Choix et sécurité intérieure
- Patricia Bonneville
- 21 mars
- 2 min de lecture

On parle souvent du choix comme d’un acte de volonté.
Comme s’il suffisait de décider, de trancher, d’être “fort” ou “courageux”.
Mais en réalité, on ne choisit jamais librement quand on ne se sent pas en sécurité à l’intérieur.
Lorsque la sécurité intérieure est fragile, le choix devient source d’angoisse.
Alors on hésite, on reporte, on se suradapte.
On choisit ce qui rassure, ce qui est connu, ce qui évite le conflit…
même si cela ne nous correspond plus vraiment.
Ce n’est pas un manque de lucidité.
Ce n’est pas un manque de volonté.
C’est une tentative de protection.
Dans ces moments-là, le travail n’est pas de “faire le bon choix”,
mais de restaurer suffisamment de sécurité intérieure pour que le choix puisse émerger naturellement.
La sécurité intérieure, ce n’est pas l’absence de peur.
C’est la sensation, parfois très subtile,
que l’on peut rester en lien avec soi-même même quand quelque chose bouge, même quand l’incertitude est là.
Quand cette sécurité est présente :
– le corps se détend,
– la respiration s’approfondit,
– le mental s’apaise,
– et le choix devient plus simple, plus clair, plus juste.
Il ne s’impose pas.
Il se révèle.
En thérapie, on observe souvent ceci :
le choix apparaît quand l’on cesse de se forcer à choisir.
Quand on s’autorise à écouter, à ressentir, à prendre le temps nécessaire.
Vous pouvez vous poser cette question, sans chercher de réponse immédiate :
“De quoi aurais-je besoin, à l’intérieur, pour me sentir suffisamment en sécurité pour choisir ?”

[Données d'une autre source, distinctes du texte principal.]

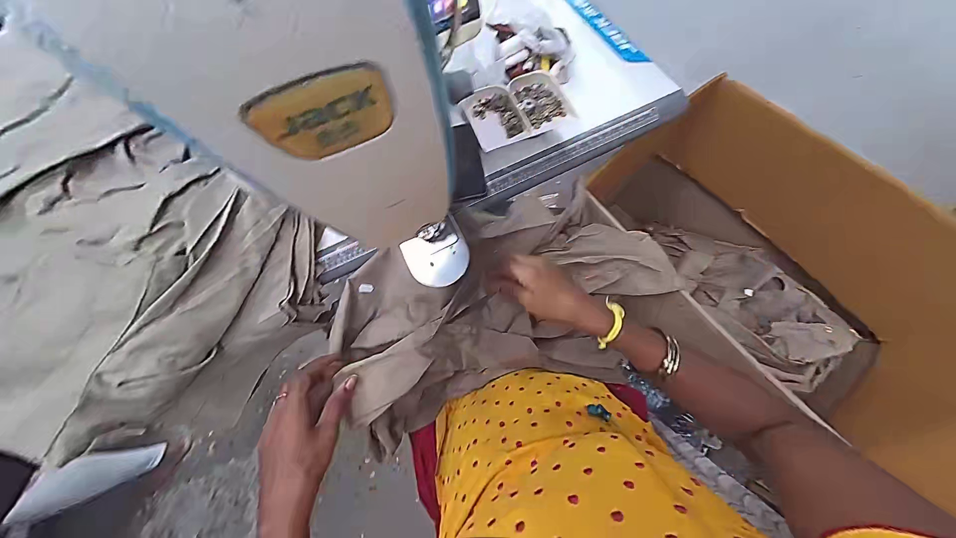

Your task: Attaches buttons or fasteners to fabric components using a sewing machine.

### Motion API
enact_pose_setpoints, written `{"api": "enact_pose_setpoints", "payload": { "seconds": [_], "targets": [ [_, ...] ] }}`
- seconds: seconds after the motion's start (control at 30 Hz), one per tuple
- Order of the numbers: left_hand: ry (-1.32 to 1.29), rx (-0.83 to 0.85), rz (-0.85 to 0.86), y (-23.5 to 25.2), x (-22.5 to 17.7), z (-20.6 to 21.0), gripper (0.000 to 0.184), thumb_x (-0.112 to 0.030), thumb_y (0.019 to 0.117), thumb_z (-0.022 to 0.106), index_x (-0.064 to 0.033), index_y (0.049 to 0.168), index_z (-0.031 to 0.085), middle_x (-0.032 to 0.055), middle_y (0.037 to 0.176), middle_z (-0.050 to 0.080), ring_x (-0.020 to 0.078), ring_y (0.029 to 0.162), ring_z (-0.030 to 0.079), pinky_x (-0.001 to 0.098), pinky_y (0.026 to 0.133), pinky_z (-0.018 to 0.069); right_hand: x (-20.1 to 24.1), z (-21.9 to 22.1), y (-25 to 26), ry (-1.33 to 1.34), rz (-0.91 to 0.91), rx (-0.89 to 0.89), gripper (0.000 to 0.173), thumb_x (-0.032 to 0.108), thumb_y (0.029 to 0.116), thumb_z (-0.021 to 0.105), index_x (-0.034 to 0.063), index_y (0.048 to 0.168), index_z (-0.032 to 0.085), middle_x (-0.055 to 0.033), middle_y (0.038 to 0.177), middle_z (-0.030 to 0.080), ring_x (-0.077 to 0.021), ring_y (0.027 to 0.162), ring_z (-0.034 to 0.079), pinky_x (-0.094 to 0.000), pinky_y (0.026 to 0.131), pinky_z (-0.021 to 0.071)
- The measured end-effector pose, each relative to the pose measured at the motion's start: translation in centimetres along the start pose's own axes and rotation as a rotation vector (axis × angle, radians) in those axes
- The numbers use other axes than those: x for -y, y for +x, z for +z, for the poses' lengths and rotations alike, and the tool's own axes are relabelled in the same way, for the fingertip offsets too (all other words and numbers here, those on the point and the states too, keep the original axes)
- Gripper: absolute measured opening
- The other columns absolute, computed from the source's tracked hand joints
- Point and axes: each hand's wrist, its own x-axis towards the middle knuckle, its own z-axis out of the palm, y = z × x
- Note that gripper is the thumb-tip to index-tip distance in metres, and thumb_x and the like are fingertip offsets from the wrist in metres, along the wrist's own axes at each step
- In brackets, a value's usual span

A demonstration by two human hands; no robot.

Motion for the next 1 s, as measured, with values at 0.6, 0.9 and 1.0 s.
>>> {"api": "enact_pose_setpoints", "payload": {
  "seconds": [0.6,0.9,1.0],
  "targets": [
    [-0.582,0.081,0.106,4.1,-11.8,4.2,0.021,-0.027,0.0972,0.067,-0.007,0.101,0.073,-0.0068,0.085,0.072,-0.0045,0.074,0.065,0.0155,0.068,0.0559,5.4,-4.3,0.4,0.375,-0.04,0.107,0.02,0.024,0.1025,0.061,0.0083,0.112,0.07,0.0048,0.086,0.068,0.0037,0.073,0.06,-0.0159,0.07,0.0512],
    [-0.617,0.021,-0.014,7.9,-11.0,2.3,0.016,-0.024,0.0994,0.062,-0.0096,0.103,0.069,-0.0059,0.086,0.07,0.0005,0.073,0.065,0.0174,0.066,0.0555,5.4,-4.5,6.3,0.277,-0.082,-0.132,0.025,0.029,0.0938,0.073,0.0073,0.097,0.062,0.0042,0.073,0.059,-0.0012,0.063,0.056,-0.0216,0.062,0.0492],
    [-0.7,0.106,-0.07,8.7,-11.5,2.3,0.015,-0.022,0.1007,0.059,-0.0089,0.103,0.066,-0.005,0.083,0.068,0.0022,0.072,0.066,0.0194,0.066,0.0562,5.1,-4.2,4.2,0.304,0.014,-0.047,0.033,0.036,0.097,0.068,0.0043,0.103,0.061,0.0026,0.077,0.059,-0.0031,0.067,0.056,-0.0236,0.064,0.0493]
  ]
}}
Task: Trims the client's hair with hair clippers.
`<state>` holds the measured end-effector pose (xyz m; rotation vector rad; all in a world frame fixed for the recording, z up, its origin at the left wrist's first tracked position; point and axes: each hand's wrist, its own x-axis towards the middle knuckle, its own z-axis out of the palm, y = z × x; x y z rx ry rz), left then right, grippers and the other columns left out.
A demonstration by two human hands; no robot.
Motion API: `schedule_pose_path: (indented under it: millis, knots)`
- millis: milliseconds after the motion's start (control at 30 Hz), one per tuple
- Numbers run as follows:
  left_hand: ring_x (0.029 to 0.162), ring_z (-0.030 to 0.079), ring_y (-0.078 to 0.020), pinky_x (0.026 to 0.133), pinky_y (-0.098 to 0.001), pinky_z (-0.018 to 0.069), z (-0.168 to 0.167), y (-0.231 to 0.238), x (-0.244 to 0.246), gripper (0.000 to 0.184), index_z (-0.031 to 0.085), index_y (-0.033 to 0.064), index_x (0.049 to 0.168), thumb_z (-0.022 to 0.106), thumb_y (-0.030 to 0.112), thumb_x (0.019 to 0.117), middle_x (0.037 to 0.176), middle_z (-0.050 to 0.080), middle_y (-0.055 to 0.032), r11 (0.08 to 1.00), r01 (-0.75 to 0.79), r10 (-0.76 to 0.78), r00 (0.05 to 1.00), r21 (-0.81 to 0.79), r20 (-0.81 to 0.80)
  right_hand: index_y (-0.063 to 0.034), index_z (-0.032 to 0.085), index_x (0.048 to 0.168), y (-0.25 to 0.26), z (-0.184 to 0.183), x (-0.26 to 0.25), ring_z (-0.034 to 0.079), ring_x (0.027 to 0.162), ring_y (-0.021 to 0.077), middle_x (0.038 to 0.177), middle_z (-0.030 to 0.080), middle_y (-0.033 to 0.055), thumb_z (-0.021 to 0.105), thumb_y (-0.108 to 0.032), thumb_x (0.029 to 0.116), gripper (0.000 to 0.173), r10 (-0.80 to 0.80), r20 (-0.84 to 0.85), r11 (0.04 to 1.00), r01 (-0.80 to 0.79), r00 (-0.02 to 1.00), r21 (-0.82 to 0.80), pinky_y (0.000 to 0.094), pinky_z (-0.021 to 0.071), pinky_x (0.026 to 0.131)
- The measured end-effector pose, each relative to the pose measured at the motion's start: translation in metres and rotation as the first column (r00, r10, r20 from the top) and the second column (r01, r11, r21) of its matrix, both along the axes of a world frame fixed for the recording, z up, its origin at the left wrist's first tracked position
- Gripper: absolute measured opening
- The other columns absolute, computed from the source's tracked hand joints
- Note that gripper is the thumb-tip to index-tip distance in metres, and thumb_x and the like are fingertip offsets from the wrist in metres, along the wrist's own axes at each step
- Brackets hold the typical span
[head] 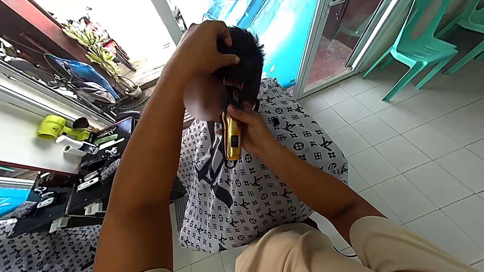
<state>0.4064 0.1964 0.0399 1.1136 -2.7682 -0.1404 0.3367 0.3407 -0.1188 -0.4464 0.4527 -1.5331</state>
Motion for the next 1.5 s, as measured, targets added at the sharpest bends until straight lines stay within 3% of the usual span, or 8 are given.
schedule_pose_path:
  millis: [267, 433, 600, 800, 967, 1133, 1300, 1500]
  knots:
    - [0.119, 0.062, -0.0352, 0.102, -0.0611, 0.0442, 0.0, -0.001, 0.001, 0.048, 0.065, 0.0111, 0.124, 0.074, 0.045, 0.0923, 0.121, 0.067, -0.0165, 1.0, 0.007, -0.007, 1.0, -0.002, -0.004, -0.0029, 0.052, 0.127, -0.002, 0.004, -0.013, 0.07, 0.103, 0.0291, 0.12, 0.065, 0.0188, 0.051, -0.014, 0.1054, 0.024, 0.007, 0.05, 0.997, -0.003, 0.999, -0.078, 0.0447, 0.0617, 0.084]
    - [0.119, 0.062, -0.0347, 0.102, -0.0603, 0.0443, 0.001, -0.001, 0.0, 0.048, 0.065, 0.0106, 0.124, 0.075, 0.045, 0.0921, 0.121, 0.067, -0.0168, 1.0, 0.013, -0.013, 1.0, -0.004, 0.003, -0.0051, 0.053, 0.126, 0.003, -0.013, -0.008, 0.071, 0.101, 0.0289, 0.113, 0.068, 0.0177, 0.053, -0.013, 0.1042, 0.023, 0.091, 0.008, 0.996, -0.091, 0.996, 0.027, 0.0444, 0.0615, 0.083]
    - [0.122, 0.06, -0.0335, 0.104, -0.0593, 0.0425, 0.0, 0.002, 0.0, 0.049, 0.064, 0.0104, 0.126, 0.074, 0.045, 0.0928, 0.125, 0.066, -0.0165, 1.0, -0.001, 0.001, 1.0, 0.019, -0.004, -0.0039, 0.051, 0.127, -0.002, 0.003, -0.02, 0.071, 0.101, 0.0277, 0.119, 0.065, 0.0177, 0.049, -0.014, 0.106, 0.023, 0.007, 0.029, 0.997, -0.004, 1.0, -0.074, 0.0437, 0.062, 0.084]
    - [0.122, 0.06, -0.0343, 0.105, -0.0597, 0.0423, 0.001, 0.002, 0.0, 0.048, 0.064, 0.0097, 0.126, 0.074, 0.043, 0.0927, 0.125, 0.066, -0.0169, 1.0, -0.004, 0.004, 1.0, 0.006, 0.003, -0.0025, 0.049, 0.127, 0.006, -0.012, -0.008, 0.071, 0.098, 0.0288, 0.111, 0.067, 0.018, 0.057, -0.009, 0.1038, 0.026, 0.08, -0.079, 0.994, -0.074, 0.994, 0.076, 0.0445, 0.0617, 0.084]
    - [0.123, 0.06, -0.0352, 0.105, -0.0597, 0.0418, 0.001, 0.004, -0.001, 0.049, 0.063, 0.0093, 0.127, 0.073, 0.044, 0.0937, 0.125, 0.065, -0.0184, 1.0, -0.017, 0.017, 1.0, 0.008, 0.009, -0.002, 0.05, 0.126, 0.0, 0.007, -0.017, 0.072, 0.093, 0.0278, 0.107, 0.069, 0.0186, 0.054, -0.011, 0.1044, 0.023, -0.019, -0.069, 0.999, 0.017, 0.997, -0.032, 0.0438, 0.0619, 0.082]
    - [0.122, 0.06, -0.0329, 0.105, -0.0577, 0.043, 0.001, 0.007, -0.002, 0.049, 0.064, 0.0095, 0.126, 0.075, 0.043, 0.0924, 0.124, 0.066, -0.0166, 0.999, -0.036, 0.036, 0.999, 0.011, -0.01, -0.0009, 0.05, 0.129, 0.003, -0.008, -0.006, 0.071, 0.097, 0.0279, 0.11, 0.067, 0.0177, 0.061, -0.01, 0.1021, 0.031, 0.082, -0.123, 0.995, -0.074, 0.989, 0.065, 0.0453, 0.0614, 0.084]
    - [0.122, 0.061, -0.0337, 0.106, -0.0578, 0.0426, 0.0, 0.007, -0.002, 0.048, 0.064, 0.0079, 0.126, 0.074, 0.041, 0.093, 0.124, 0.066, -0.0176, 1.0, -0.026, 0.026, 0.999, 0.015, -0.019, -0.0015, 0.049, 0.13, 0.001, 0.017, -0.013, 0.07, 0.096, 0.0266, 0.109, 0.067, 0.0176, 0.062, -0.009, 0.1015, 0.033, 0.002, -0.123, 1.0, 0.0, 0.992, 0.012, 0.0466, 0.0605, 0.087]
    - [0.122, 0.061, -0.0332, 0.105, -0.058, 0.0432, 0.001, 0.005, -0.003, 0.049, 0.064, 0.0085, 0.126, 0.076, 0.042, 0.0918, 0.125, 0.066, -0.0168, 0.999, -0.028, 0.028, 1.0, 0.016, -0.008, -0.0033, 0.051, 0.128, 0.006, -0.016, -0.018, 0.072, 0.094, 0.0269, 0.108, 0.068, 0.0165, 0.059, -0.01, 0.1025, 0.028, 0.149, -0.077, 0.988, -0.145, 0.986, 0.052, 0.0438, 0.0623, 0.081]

Parfois, le premier choix n’est pas une décision extérieure.
C’est un choix intérieur :
celui de se respecter, de se ralentir, de s’accompagner avec plus de douceur.
Et c’est souvent là que tout commence.
Ce travail de sécurité intérieure est un socle essentiel dans les accompagnements thérapeutiques et les stages que je propose.